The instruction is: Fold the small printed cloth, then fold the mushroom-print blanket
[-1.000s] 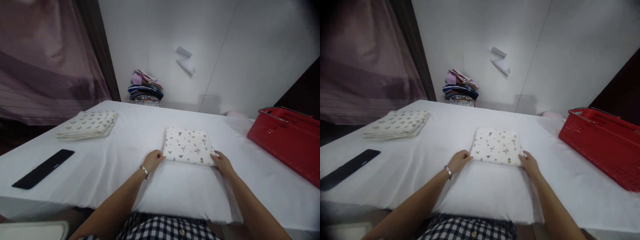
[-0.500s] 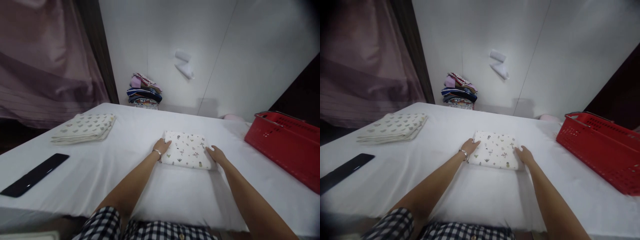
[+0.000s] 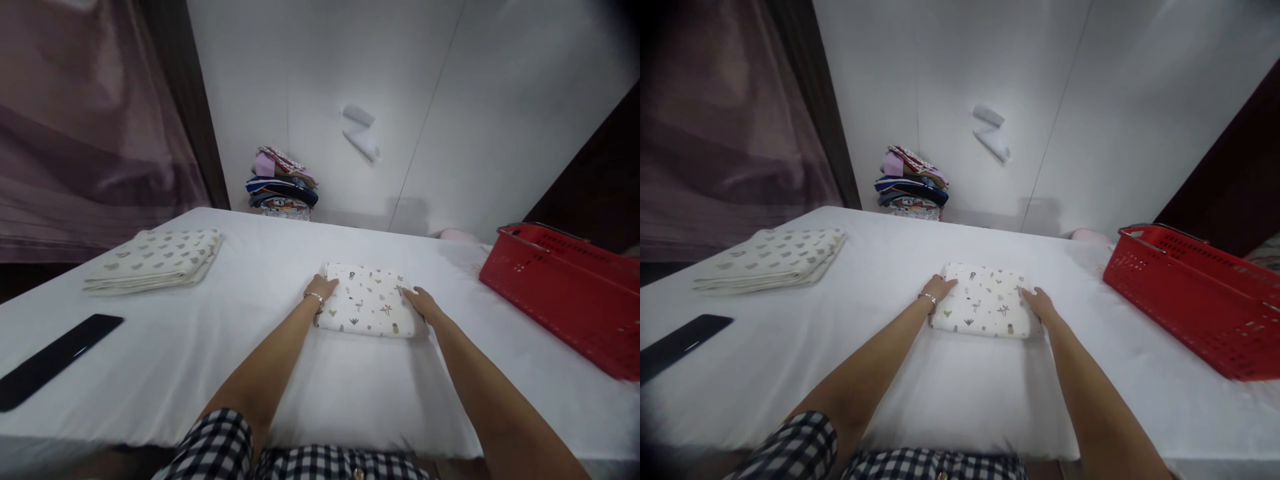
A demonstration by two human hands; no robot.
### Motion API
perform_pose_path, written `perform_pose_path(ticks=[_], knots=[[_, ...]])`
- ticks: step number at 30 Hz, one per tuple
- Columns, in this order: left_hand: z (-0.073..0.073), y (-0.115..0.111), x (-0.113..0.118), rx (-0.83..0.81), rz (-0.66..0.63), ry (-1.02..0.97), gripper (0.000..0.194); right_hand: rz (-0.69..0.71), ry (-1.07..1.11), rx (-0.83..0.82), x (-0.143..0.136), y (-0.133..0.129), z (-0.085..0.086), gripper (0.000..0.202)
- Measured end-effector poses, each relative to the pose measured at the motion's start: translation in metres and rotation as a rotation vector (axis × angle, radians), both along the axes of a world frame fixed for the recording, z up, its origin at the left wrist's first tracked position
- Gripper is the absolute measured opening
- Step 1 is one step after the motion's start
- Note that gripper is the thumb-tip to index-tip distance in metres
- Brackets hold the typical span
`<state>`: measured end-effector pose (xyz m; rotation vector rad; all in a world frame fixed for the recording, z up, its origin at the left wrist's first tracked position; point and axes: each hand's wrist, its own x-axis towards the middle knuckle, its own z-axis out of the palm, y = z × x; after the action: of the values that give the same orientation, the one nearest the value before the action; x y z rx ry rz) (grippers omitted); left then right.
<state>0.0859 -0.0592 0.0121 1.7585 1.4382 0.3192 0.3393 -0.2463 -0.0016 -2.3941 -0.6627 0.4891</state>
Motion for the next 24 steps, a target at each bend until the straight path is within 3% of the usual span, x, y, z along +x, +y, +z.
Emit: perform_pose_path(ticks=[4, 7, 11, 16, 20, 24], knots=[[0.000, -0.005, 0.003, 0.031, -0.002, -0.054, 0.064, 0.018, -0.029, 0.030, -0.003, 0.002, -0.002, 0.066], [0.003, -0.002, -0.008, 0.049, -0.003, -0.089, 0.062, 0.049, -0.037, 0.063, -0.013, 0.004, -0.004, 0.063], [0.005, 0.004, -0.048, 0.105, 0.027, -0.096, 0.063, 0.164, -0.017, 0.097, -0.042, 0.007, -0.010, 0.064], [-0.005, 0.003, -0.093, 0.060, 0.070, -0.024, 0.065, 0.289, -0.068, -0.014, -0.069, 0.009, -0.012, 0.070], [-0.006, 0.005, -0.092, 0.064, 0.066, -0.019, 0.074, 0.240, -0.083, -0.067, -0.065, 0.020, -0.003, 0.077], [-0.005, 0.009, -0.085, 0.105, 0.076, 0.002, 0.069, 0.165, -0.078, -0.040, -0.055, 0.040, 0.006, 0.074]])
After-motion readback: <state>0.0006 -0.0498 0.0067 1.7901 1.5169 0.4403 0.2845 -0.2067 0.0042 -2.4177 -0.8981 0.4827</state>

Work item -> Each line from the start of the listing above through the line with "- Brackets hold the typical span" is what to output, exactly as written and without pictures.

Answer below ->
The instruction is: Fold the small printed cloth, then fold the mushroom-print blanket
[-1.000s] 
[-0.500s] 
[+0.000s] 
A demonstration by two human hands; no robot.
### Motion API
perform_pose_path, written `perform_pose_path(ticks=[_], knots=[[_, ...]])`
- ticks: step number at 30 Hz, one per tuple
- Columns, in this order: left_hand: z (-0.073..0.073), y (-0.115..0.111), x (-0.113..0.118), rx (-0.83..0.81), rz (-0.66..0.63), ry (-1.02..0.97), gripper (0.000..0.194); right_hand: rz (-0.69..0.71), ry (-1.07..1.11), rx (-0.83..0.82), x (-0.143..0.136), y (-0.133..0.129), z (-0.085..0.086), gripper (0.000..0.202)
- Measured end-effector poses, each relative to the pose measured at the motion's start: translation in metres and rotation as a rotation vector (axis × angle, radians), both along the axes of a world frame fixed for the recording, z up, its origin at the left wrist's first tracked position
- Gripper is the absolute measured opening
- Step 1 is one step after the motion's start
- Note that gripper is the thumb-tip to index-tip distance in metres
- Brackets hold the typical span

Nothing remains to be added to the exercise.